• **Problem to solve**:
Print back each record unchanged, without pictures.
:: Excerpted records
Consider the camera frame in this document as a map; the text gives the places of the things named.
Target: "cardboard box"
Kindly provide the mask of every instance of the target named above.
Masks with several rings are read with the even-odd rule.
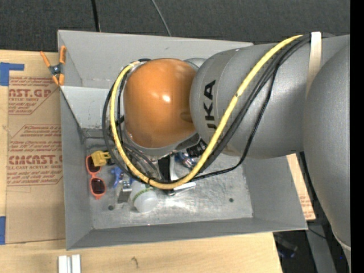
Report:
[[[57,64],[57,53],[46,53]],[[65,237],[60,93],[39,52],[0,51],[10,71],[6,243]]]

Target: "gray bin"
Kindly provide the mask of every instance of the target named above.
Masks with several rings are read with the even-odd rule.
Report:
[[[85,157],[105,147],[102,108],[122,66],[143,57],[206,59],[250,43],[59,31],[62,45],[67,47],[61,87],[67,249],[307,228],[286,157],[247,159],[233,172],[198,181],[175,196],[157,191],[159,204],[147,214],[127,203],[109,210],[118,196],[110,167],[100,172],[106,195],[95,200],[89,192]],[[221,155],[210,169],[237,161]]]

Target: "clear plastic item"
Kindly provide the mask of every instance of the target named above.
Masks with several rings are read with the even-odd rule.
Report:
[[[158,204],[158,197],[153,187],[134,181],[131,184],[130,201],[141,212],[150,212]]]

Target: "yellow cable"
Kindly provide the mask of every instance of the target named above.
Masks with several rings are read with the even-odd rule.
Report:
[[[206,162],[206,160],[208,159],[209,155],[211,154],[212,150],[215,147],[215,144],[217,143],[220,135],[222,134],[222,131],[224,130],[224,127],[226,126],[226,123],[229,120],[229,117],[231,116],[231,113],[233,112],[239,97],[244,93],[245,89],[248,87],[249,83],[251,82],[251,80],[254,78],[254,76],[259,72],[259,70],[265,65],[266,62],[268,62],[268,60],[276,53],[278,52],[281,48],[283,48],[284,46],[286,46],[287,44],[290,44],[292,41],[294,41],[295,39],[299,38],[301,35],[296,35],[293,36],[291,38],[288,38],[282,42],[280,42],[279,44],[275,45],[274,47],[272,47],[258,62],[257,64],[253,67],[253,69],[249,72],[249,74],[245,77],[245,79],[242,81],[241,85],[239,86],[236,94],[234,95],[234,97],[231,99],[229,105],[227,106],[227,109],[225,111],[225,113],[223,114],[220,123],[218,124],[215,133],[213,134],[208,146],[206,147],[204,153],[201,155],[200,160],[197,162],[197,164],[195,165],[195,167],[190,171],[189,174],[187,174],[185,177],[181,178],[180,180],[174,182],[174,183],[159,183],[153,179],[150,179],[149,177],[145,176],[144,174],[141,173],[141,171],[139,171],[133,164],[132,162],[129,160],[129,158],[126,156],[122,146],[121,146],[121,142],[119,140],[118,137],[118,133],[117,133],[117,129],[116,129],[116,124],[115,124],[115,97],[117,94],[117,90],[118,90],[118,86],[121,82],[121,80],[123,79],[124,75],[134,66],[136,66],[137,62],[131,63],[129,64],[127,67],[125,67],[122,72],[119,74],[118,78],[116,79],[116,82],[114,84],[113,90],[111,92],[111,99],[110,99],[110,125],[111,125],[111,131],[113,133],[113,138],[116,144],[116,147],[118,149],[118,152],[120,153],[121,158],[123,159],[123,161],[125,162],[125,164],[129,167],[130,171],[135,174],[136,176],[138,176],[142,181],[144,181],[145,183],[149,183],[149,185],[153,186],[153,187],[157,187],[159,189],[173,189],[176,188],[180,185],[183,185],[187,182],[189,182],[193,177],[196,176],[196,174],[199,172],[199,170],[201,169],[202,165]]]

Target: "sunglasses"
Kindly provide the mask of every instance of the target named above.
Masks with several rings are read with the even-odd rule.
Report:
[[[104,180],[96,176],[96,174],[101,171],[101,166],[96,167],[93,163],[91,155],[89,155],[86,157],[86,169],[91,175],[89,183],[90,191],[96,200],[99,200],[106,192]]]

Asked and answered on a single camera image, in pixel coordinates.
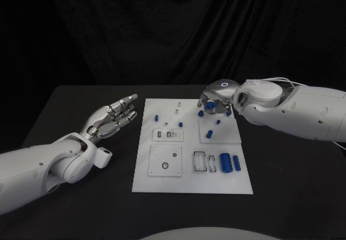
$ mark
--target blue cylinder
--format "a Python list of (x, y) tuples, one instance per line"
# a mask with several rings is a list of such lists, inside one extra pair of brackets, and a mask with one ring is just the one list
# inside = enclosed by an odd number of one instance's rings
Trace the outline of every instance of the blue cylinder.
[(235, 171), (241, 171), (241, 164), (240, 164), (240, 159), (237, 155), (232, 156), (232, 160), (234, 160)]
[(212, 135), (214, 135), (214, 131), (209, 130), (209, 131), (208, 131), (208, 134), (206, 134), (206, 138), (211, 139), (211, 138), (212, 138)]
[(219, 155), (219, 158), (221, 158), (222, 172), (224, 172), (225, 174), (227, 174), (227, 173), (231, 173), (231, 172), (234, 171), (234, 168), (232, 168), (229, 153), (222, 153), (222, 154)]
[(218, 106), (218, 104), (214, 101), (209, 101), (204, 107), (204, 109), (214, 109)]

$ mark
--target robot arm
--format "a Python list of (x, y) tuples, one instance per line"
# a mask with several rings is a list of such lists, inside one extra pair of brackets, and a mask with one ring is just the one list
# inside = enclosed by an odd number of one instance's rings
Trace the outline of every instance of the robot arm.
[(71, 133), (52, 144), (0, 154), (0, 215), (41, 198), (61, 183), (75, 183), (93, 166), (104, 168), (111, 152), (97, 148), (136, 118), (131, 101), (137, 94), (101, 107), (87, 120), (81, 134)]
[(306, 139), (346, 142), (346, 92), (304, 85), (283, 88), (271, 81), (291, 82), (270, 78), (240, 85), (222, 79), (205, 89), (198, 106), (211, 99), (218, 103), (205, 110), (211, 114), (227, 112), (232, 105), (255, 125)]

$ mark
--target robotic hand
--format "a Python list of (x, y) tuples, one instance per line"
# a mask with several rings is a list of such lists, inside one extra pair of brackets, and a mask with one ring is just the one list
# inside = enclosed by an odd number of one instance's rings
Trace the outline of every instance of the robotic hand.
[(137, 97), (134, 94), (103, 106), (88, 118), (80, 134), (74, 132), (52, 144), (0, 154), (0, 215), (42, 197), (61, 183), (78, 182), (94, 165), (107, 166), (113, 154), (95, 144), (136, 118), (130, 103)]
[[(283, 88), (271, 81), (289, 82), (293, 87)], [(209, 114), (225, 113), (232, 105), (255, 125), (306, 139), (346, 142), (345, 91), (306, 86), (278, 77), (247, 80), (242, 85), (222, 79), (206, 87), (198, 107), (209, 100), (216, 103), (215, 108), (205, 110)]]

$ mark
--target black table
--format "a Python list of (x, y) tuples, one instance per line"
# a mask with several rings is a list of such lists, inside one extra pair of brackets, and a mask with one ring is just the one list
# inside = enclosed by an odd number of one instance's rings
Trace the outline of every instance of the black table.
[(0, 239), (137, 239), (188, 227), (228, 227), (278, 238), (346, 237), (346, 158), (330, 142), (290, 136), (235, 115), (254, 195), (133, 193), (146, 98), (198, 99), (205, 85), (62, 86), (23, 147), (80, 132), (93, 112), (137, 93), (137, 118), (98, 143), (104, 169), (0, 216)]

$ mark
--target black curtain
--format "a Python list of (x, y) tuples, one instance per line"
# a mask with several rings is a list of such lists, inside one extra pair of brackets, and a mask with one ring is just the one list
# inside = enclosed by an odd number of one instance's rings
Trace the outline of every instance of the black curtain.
::::
• **Solution to the problem**:
Consider the camera frame in this document as a map; the text gives the places of the things named.
Target: "cardboard box"
Kindly provide the mask of every instance of the target named above.
Masks with several rings are read with the even-odd rule.
Report:
[[[57,64],[57,53],[46,53]],[[65,237],[60,93],[39,52],[0,51],[10,71],[6,243]]]

Target: "gray bin"
Kindly provide the mask of every instance of the target named above.
Masks with several rings are read with the even-odd rule.
Report:
[[[85,157],[105,147],[102,108],[122,66],[143,57],[206,59],[250,43],[59,31],[62,45],[67,47],[61,87],[67,249],[307,228],[286,157],[247,159],[233,172],[198,181],[175,196],[157,191],[159,204],[147,214],[127,203],[109,210],[118,196],[110,167],[100,172],[106,195],[95,200],[89,192]],[[221,155],[210,169],[237,161]]]

Target: "clear plastic item"
Kindly provide the mask of every instance of the target named above.
Masks with several rings are read with the even-odd rule.
Report:
[[[158,204],[158,197],[153,187],[134,181],[131,184],[130,201],[141,212],[150,212]]]

Target: "yellow cable"
Kindly provide the mask of every instance of the target named above.
Masks with several rings are read with the even-odd rule.
Report:
[[[206,162],[206,160],[208,159],[209,155],[211,154],[212,150],[215,147],[215,144],[217,143],[220,135],[222,134],[222,131],[224,130],[224,127],[226,126],[226,123],[229,120],[229,117],[231,116],[231,113],[233,112],[239,97],[244,93],[245,89],[248,87],[249,83],[251,82],[251,80],[254,78],[254,76],[259,72],[259,70],[265,65],[266,62],[268,62],[268,60],[276,53],[278,52],[281,48],[283,48],[284,46],[286,46],[287,44],[290,44],[292,41],[294,41],[295,39],[299,38],[301,35],[296,35],[293,36],[291,38],[288,38],[282,42],[280,42],[279,44],[275,45],[274,47],[272,47],[258,62],[257,64],[253,67],[253,69],[249,72],[249,74],[245,77],[245,79],[242,81],[241,85],[239,86],[236,94],[234,95],[234,97],[231,99],[229,105],[227,106],[227,109],[225,111],[225,113],[223,114],[220,123],[218,124],[215,133],[213,134],[208,146],[206,147],[204,153],[201,155],[200,160],[197,162],[197,164],[195,165],[195,167],[190,171],[189,174],[187,174],[185,177],[181,178],[180,180],[174,182],[174,183],[159,183],[153,179],[150,179],[149,177],[145,176],[144,174],[141,173],[141,171],[139,171],[133,164],[132,162],[129,160],[129,158],[126,156],[122,146],[121,146],[121,142],[119,140],[118,137],[118,133],[117,133],[117,129],[116,129],[116,124],[115,124],[115,97],[117,94],[117,90],[118,90],[118,86],[121,82],[121,80],[123,79],[124,75],[134,66],[136,66],[137,62],[131,63],[129,64],[127,67],[125,67],[122,72],[119,74],[118,78],[116,79],[116,82],[114,84],[113,90],[111,92],[111,99],[110,99],[110,125],[111,125],[111,131],[113,133],[113,138],[116,144],[116,147],[118,149],[118,152],[120,153],[121,158],[123,159],[123,161],[125,162],[125,164],[129,167],[130,171],[135,174],[136,176],[138,176],[142,181],[144,181],[145,183],[149,183],[149,185],[153,186],[153,187],[157,187],[159,189],[173,189],[176,188],[180,185],[183,185],[187,182],[189,182],[193,177],[196,176],[196,174],[199,172],[199,170],[201,169],[202,165]]]

Target: "sunglasses"
Kindly provide the mask of every instance of the target named above.
Masks with several rings are read with the even-odd rule.
Report:
[[[104,180],[96,176],[96,174],[101,171],[101,166],[96,167],[93,163],[91,155],[89,155],[86,157],[86,169],[91,175],[89,183],[90,191],[96,200],[99,200],[106,192]]]

Asked and answered on a single camera image, in pixel coordinates.
$ mark
--target blue cylinder
--format "a Python list of (x, y) tuples, one instance per line"
# a mask with several rings is a list of such lists, inside one extra pair of brackets, and a mask with one ring is just the one list
# inside = enclosed by an odd number of one instance's rings
Trace the outline of every instance of the blue cylinder.
[(235, 171), (241, 171), (241, 164), (240, 164), (240, 159), (237, 155), (232, 156), (232, 160), (234, 160)]
[(212, 135), (214, 135), (214, 131), (209, 130), (209, 131), (208, 131), (208, 134), (206, 134), (206, 138), (211, 139), (211, 138), (212, 138)]
[(219, 155), (219, 158), (221, 158), (222, 172), (224, 172), (225, 174), (227, 174), (227, 173), (231, 173), (231, 172), (234, 171), (234, 168), (232, 168), (229, 153), (222, 153), (222, 154)]
[(218, 106), (218, 104), (214, 101), (209, 101), (204, 107), (204, 109), (214, 109)]

$ mark
--target robot arm
--format "a Python list of (x, y) tuples, one instance per line"
# a mask with several rings is a list of such lists, inside one extra pair of brackets, and a mask with one ring is just the one list
# inside = enclosed by an odd number of one instance's rings
Trace the outline of every instance of the robot arm.
[(71, 133), (52, 144), (0, 154), (0, 215), (41, 198), (61, 183), (75, 183), (93, 166), (104, 168), (111, 152), (97, 148), (136, 118), (131, 101), (137, 94), (101, 107), (87, 120), (81, 134)]
[(306, 139), (346, 142), (346, 92), (304, 85), (283, 88), (271, 81), (291, 82), (270, 78), (240, 85), (222, 79), (205, 89), (198, 106), (211, 99), (218, 103), (205, 110), (211, 114), (227, 112), (232, 105), (255, 125)]

$ mark
--target robotic hand
--format "a Python list of (x, y) tuples, one instance per line"
# a mask with several rings is a list of such lists, inside one extra pair of brackets, and a mask with one ring is just the one list
# inside = enclosed by an odd number of one instance's rings
Trace the outline of every instance of the robotic hand.
[(137, 97), (134, 94), (103, 106), (88, 118), (80, 134), (74, 132), (52, 144), (0, 154), (0, 215), (42, 197), (61, 183), (78, 182), (94, 165), (107, 166), (113, 154), (95, 144), (136, 118), (130, 103)]
[[(283, 88), (271, 81), (289, 82), (293, 87)], [(209, 114), (225, 113), (232, 105), (255, 125), (306, 139), (346, 142), (345, 91), (306, 86), (278, 77), (247, 80), (242, 85), (222, 79), (206, 87), (198, 107), (209, 100), (216, 103), (215, 108), (205, 110)]]

$ mark
--target black table
--format "a Python list of (x, y) tuples, one instance per line"
# a mask with several rings is a list of such lists, inside one extra pair of brackets, and a mask with one ring is just the one list
# inside = enclosed by an odd number of one instance's rings
Trace the outline of every instance of the black table.
[(0, 239), (137, 239), (188, 227), (228, 227), (278, 238), (346, 237), (346, 158), (330, 142), (290, 136), (235, 115), (254, 195), (133, 193), (146, 98), (198, 99), (205, 85), (62, 86), (23, 147), (80, 132), (93, 112), (137, 93), (137, 118), (98, 143), (104, 169), (0, 216)]

$ mark
--target black curtain
--format "a Python list of (x, y) tuples, one instance per line"
# a mask with several rings is a list of such lists, inside one extra pair of brackets, and a mask with one ring is just the one list
# inside = enclosed by an odd number of one instance's rings
Trace the outline of every instance of the black curtain.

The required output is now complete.